■ What the task requires
Exactly the lines below from the one with "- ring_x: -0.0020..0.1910" up to and including the one with "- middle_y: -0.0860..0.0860" make up the answer, with nothing else added.
BEGIN
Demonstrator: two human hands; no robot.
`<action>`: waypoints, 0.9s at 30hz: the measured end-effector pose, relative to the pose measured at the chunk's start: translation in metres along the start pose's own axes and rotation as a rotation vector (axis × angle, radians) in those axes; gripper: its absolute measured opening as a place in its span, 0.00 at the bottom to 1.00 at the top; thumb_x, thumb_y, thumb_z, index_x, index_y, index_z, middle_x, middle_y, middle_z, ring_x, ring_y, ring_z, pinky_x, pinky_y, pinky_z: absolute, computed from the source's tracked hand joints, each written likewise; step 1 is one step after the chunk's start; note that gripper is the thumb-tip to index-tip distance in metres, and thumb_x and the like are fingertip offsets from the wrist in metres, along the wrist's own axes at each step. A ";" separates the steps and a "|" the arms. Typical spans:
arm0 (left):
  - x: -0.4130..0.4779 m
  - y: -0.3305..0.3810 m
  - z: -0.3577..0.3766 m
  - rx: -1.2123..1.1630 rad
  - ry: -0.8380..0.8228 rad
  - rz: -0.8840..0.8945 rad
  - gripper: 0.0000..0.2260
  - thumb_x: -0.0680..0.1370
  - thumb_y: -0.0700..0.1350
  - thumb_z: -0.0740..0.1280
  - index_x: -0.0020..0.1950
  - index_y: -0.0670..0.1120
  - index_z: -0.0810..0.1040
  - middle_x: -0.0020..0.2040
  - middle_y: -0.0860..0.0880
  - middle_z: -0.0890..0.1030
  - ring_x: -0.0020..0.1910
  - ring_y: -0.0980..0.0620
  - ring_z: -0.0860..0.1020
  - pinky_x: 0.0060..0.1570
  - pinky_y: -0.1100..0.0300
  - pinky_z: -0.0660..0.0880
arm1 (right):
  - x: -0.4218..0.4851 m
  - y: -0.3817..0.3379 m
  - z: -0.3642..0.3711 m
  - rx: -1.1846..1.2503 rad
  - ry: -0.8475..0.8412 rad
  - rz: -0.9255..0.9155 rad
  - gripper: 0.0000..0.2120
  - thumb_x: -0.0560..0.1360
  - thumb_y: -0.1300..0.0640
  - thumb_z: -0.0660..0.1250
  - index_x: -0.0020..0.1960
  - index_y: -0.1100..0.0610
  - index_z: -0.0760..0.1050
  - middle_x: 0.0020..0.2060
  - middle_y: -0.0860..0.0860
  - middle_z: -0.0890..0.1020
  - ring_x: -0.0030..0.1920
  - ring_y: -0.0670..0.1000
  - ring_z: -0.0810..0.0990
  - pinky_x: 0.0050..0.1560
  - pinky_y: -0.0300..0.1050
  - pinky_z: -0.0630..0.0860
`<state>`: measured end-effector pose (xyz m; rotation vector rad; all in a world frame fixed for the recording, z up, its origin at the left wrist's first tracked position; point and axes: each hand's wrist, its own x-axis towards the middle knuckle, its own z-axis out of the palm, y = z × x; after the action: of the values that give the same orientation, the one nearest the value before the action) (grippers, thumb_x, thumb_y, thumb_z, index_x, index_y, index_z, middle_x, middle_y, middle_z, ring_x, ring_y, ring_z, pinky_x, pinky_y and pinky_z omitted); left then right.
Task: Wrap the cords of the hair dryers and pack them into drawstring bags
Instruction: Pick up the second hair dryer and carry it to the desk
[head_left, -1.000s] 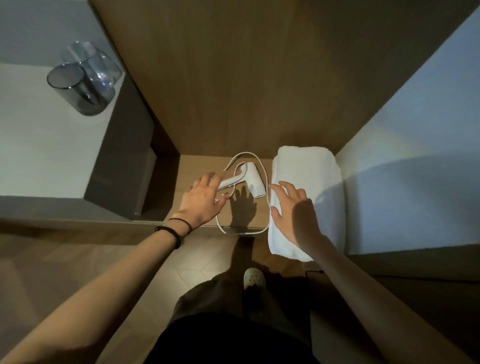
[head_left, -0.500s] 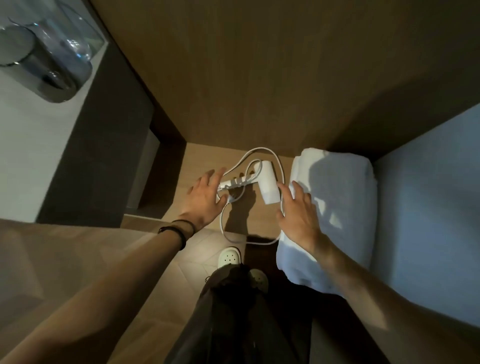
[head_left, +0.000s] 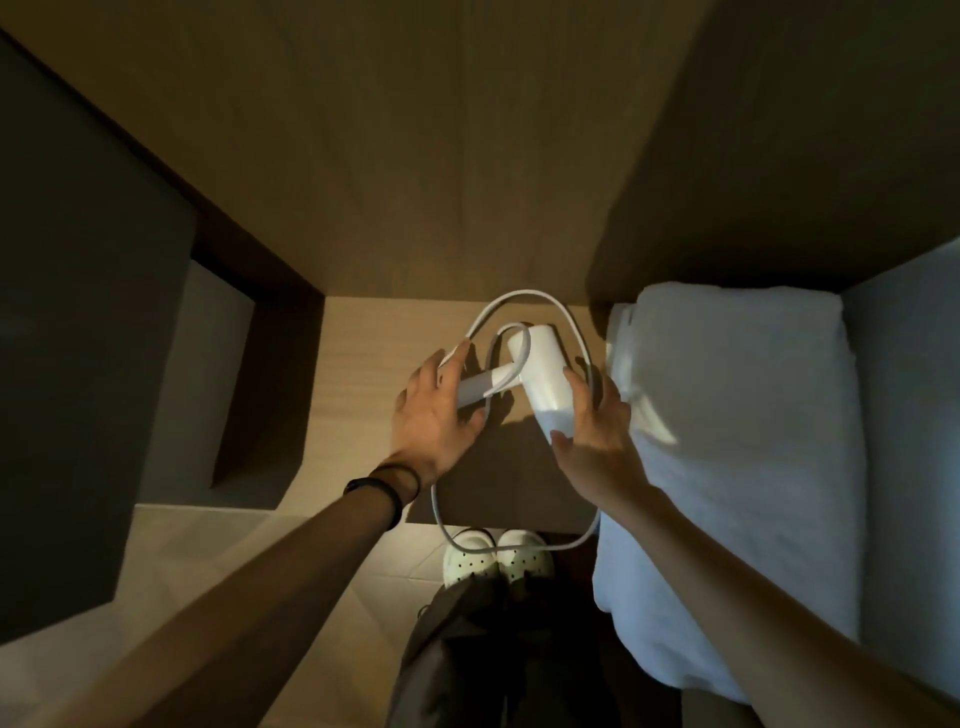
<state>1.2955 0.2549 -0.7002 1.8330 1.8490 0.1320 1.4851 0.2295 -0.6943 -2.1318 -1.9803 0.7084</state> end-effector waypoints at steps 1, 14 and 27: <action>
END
■ Answer box
  - ring_x: -0.0020..0.1910
  - ring_y: -0.0980..0.0620
  - ring_z: -0.0860..0.1020
  - pinky_x: 0.0060..0.1570
  - pinky_y: -0.1100..0.0300
  - pinky_z: -0.0660..0.0880
arm1 (right):
  - x: -0.4218..0.4851 m
  - y: -0.3817..0.3379 m
  - z: -0.3642..0.3711 m
  - rx: -1.1846..1.2503 rad
  - ry: -0.8475..0.8412 rad
  - rz: -0.9255..0.9155 rad
  - gripper: 0.0000..0.2120
  - thumb_x: -0.0560..0.1360
  - thumb_y: -0.1300..0.0640
  - thumb_z: -0.0660..0.1250
  - index_x: -0.0020..0.1960
  - index_y: -0.1100..0.0610
  - index_z: -0.0760..0.1050
  - middle_x: 0.0020..0.2060
  - middle_y: -0.0860..0.0860

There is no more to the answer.